### ASSIGNMENT
Look below for the line holding "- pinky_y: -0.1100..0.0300" and the line holding "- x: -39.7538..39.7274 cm". Transcribe exactly those lines and all lines between them, nothing more.

### Data items
Start of Block

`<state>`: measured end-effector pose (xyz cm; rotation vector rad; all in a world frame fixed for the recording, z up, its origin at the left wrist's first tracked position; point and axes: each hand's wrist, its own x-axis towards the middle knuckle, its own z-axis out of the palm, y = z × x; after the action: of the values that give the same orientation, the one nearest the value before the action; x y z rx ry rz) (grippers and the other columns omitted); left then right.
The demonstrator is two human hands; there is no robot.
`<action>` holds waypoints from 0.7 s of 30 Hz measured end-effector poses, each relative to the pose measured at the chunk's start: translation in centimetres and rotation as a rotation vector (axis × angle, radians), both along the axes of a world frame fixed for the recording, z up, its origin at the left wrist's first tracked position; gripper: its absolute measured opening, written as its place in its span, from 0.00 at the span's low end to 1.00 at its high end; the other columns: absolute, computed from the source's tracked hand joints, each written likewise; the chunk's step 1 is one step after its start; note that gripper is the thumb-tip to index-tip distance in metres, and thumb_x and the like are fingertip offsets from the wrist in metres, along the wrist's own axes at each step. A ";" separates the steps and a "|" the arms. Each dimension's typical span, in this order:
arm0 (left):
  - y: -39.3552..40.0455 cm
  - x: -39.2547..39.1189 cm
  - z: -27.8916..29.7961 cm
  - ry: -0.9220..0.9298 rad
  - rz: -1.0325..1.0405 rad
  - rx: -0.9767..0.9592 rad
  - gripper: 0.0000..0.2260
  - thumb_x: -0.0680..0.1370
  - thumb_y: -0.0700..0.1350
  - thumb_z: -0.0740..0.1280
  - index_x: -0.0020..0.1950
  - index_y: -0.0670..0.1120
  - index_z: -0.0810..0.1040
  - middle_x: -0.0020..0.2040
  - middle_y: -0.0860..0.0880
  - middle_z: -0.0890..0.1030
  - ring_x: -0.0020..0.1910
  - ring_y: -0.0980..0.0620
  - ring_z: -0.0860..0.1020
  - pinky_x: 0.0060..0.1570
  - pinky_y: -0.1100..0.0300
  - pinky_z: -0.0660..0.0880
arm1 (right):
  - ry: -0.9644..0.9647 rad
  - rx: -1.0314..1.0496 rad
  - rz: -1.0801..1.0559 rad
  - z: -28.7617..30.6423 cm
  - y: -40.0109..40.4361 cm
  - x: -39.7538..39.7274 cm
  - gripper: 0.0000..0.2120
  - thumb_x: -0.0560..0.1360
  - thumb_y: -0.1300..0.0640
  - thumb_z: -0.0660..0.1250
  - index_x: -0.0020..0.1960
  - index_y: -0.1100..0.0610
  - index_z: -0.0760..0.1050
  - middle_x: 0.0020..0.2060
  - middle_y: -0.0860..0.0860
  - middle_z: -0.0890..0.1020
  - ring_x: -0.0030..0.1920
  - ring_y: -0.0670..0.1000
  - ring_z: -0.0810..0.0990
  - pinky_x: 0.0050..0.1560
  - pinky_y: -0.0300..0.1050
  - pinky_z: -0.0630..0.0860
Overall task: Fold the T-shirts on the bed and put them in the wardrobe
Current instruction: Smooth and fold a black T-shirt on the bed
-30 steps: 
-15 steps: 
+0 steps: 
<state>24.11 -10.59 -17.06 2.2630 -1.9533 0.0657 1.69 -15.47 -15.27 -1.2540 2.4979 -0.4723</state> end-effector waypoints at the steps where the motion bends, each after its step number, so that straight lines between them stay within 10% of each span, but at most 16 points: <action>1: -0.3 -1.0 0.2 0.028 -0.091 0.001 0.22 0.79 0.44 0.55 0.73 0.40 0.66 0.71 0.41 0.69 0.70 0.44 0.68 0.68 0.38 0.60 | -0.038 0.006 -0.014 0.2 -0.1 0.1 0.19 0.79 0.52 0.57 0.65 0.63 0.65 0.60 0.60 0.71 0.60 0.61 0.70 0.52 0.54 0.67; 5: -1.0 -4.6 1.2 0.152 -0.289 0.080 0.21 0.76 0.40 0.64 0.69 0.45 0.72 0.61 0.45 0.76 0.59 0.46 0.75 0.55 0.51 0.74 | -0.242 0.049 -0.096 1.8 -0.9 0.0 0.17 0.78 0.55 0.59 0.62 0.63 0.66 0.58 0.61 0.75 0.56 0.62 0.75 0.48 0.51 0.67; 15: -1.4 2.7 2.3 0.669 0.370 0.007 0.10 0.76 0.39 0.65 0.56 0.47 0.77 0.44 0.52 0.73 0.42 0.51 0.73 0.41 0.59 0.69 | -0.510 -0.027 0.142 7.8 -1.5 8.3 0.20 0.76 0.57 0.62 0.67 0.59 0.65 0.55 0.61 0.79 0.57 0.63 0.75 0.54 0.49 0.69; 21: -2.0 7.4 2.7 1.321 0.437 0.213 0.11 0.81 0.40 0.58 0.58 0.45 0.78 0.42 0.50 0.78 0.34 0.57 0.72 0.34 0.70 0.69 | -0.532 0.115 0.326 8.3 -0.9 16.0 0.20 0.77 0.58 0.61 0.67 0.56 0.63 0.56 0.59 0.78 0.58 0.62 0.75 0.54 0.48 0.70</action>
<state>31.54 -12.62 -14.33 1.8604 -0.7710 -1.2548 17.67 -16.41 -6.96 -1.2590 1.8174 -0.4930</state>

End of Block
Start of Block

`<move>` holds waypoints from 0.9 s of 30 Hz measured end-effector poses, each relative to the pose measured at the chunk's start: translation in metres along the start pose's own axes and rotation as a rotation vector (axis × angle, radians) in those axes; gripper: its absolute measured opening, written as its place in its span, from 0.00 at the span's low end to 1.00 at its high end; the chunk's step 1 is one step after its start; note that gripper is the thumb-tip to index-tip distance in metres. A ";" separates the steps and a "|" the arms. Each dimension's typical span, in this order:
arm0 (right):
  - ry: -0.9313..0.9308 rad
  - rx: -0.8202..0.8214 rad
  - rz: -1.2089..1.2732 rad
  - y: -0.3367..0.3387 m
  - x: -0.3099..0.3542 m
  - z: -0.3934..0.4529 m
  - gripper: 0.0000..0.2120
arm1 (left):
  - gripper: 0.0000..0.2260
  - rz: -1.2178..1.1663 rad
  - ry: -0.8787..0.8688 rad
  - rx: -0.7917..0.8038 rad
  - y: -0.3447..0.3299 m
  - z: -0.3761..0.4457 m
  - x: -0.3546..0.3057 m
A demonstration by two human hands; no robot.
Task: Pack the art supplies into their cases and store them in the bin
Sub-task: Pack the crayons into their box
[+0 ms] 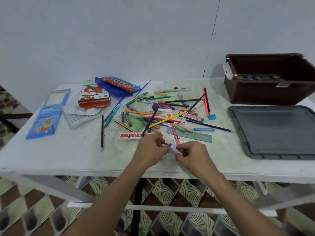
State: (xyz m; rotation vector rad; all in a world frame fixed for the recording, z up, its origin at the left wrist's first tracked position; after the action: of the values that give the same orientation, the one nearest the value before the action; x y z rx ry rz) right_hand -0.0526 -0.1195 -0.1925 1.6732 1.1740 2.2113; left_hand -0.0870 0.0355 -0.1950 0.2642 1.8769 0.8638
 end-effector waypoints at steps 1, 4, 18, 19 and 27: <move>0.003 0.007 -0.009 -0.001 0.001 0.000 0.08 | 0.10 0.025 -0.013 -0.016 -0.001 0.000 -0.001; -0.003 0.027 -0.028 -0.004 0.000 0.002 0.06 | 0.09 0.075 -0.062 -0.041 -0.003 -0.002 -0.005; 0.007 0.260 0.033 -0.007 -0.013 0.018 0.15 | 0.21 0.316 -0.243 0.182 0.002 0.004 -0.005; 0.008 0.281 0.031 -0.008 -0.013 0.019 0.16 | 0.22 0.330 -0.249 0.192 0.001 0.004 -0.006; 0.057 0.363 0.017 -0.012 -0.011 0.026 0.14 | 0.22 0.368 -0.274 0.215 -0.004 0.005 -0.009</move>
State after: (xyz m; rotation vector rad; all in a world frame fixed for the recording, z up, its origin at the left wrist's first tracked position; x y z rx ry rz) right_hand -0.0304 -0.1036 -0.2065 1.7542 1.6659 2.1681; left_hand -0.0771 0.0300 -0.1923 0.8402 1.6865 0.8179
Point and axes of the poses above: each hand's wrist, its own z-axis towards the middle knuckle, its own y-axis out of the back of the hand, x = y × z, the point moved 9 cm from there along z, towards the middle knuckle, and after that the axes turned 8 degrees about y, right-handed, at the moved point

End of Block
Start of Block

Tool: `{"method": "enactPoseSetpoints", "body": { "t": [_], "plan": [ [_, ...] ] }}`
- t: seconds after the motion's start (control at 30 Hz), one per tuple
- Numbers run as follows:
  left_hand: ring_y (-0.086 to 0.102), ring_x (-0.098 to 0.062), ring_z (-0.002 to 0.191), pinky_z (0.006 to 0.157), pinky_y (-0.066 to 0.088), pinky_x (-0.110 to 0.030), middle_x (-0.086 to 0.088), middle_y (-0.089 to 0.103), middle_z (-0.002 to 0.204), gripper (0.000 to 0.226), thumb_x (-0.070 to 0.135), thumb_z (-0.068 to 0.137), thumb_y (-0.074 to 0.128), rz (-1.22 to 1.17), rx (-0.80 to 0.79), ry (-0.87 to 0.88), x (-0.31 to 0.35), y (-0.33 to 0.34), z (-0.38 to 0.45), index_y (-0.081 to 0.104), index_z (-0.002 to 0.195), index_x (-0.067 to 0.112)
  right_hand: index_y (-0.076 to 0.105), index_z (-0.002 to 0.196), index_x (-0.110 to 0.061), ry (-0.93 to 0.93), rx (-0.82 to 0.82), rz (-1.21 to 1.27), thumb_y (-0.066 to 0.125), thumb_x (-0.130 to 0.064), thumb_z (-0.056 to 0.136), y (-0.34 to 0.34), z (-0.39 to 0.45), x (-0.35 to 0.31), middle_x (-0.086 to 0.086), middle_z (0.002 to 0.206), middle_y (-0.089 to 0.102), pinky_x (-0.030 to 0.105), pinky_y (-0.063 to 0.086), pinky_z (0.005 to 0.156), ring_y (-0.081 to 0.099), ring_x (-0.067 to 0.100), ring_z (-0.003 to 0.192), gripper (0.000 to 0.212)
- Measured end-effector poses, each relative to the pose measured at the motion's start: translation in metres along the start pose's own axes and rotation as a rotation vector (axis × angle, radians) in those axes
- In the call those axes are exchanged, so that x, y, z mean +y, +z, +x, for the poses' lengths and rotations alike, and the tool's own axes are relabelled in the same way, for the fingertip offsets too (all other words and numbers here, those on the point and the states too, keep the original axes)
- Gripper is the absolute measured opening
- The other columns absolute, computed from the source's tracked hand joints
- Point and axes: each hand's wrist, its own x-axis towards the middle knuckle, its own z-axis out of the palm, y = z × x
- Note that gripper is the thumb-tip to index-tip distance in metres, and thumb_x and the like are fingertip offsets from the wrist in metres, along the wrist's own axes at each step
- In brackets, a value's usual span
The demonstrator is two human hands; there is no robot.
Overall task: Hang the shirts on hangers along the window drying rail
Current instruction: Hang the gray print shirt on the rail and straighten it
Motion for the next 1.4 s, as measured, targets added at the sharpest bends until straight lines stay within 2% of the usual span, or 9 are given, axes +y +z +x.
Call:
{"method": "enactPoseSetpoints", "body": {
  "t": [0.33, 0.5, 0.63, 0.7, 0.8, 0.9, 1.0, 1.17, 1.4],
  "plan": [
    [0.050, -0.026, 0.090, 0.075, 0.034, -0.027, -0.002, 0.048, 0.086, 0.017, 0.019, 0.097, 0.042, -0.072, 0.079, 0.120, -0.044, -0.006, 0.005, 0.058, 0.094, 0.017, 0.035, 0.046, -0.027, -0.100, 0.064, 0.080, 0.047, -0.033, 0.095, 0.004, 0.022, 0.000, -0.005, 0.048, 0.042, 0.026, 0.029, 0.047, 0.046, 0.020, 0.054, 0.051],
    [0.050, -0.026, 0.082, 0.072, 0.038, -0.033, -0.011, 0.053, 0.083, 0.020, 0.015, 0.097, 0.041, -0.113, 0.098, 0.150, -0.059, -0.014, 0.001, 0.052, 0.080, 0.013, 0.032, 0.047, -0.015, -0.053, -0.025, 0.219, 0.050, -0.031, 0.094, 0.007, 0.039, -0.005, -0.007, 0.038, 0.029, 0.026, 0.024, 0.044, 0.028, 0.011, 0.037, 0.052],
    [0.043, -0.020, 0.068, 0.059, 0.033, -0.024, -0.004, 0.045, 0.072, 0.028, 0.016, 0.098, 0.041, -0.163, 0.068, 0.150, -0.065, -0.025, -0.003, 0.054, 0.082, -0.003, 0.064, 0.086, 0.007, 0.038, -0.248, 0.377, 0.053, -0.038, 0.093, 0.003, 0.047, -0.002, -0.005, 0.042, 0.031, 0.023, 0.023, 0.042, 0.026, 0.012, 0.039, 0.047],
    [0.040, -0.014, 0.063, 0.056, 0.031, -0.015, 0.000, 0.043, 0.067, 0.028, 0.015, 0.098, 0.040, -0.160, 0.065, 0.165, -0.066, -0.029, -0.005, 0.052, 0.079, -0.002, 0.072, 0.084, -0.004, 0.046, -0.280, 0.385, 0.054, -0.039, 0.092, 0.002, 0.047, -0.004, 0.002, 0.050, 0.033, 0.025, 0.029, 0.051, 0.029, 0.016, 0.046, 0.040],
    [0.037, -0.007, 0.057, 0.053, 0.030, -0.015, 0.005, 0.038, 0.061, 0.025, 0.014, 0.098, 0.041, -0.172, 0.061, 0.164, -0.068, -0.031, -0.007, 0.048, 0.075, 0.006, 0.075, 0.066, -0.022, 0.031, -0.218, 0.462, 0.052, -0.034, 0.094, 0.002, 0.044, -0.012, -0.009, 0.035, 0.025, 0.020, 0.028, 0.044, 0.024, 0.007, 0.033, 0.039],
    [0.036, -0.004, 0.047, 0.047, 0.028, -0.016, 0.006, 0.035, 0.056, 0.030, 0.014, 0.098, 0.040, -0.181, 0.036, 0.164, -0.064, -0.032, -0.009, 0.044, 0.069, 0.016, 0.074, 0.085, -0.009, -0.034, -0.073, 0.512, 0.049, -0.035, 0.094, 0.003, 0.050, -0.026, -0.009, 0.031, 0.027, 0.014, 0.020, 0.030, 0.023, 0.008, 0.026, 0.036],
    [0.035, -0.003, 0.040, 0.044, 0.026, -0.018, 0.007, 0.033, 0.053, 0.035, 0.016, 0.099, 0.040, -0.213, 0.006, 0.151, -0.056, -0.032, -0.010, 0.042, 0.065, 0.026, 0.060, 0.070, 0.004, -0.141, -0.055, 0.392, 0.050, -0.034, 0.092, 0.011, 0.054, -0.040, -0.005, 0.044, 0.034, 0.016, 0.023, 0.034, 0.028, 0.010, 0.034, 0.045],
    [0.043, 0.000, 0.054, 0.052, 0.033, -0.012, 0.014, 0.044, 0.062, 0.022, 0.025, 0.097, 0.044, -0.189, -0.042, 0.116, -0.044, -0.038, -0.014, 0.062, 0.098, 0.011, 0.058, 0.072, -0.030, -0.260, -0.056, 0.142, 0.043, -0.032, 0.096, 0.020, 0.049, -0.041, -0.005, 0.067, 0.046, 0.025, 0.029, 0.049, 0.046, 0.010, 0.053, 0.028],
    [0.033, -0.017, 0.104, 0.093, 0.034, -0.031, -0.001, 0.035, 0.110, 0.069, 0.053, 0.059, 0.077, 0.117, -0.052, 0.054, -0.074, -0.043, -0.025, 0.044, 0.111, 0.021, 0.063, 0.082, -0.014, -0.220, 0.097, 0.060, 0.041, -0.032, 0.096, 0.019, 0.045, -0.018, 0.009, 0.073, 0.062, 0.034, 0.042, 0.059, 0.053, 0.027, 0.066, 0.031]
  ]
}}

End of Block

### RESULT
  - pinky_y: -0.1100..0.0300
  - pinky_z: -0.0660..0.0880
arm1 (right):
  - ry: -0.9644..0.9647 rad
  - rx: -1.0314..1.0496 rad
  - rz: -1.0801..1.0559 rad
  - z: -28.7617..30.6423 cm
  - y: -40.0109..40.4361 cm
  - x: -39.7538..39.7274 cm

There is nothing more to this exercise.